The other bike brand from Santa Cruz, has revised its short-travel 29er.

Ibis is aiming to deliver more value for followers of the brand who prefer the responsiveness of a downcountry category bike.

The new Ripley AF offers responsive geometry with a lower price point, thanks to its alloy construction. If you like the idea of a 120mm 29er trail bike with boutique branch cachet, the latest release from Ibis should have great appeal.

Read more: the best downcountry bikes 

Alloy with all the right angles

Over the last two years, Ibis has reconfigured many of its carbon-fibre frames in aluminium. The product strategy is simple: all carbon-fibre bikes start as aluminium test mules. As such, the technical potential for an aluminium production bike always exists, if prevailing markets conditions become favourable.

Aluminium bikes might be a touch heavier but they are cheaper than carbon and for those Ibis followers who value the trail feedback of a short-travel 29er, the Ripley AF should be ideal.

Core technical changes between the composite and alloy Ripleys regard head angle and weight. All the attributes you’ll find on a carbon-fibre Ripley, are present with the new aluminium version: Dave Weagle engineered short-link suspension, lower bushing hardware for durability and 2.6” rear triangle tyre clearance.

Where the aluminium bike differs, slightly, is its 65.5° head angle, which is a full degree slacker than a carbon-fibre Ripley. Reach numbers are similar, with the size large Ripley AF stretching to 475mm.

Ibis is only marketing the Ripley AF in two build options. The Shimano configured bike is finished in M6100 componentry whilst the slightly more expensive derivative uses a mix of SRAM NX and GX kit.

Lots of traction from large tyres and wide rims

Both Ripley AF build kits use two-piston brakes and similar suspension bits. Fox’s Performance Float 34 fork keep the front tracking with stability on technical terrain, whilst a Float DPS Evol shock keeps the rear in check.

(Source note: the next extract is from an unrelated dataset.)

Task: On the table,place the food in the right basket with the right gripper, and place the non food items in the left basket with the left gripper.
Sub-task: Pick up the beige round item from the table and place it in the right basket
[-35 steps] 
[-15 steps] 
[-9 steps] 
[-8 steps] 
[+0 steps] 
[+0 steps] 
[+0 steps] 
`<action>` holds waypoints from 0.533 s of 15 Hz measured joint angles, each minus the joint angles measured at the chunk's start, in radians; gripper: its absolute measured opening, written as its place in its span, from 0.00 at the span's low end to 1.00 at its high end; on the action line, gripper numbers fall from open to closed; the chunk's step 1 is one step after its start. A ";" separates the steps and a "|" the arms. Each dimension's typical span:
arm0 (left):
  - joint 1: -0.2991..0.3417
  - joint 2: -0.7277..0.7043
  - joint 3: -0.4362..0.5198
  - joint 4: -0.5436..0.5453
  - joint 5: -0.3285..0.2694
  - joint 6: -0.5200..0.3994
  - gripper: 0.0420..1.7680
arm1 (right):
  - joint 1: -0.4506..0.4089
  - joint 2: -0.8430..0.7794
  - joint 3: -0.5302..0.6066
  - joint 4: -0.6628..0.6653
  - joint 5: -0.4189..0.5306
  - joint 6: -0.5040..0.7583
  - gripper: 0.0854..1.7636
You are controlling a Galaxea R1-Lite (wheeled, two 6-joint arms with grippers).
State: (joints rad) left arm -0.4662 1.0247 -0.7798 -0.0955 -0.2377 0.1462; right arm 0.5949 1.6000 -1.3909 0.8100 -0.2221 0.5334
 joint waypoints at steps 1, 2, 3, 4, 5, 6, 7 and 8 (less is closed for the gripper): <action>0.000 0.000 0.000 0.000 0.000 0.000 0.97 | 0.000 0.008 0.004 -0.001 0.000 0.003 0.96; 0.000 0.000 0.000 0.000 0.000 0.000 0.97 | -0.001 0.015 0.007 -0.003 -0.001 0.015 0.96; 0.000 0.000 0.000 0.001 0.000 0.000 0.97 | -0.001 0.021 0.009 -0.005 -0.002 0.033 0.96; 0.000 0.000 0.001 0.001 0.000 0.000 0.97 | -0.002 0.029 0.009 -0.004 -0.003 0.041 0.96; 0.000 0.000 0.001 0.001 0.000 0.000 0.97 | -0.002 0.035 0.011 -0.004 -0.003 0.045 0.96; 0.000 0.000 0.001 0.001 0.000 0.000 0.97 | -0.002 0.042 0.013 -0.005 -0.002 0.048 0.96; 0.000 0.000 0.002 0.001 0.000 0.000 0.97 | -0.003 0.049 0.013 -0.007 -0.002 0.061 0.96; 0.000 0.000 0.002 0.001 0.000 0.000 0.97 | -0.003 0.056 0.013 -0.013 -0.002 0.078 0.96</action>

Ibis product planners have chosen to run Maxxis Aggressor 29×2.5” dual compound EXO tyres front and rear, instead of opting for a different tread pattern at each axle. Those tyres are mounted on Ibis S35 rims which measure at a very generous 35mm internal diameter, creating the potential for a huge tyre contact patch and allowing Ripley AF riders to run very low inflation pressures if they wish.

And the weight ranges? A frame is 7.45lb and the Ripley AF complete build is 30.5lb.

The new Ibis Ripley AF is available in two colourways (Pond Scum green and Monolith silver), with sizes from small to extra-large. Ibis is marketing the Ripley AF frame and shock option at $1799, with a complete Shimano build at $2999 and the SRAM equivalent priced at $3299.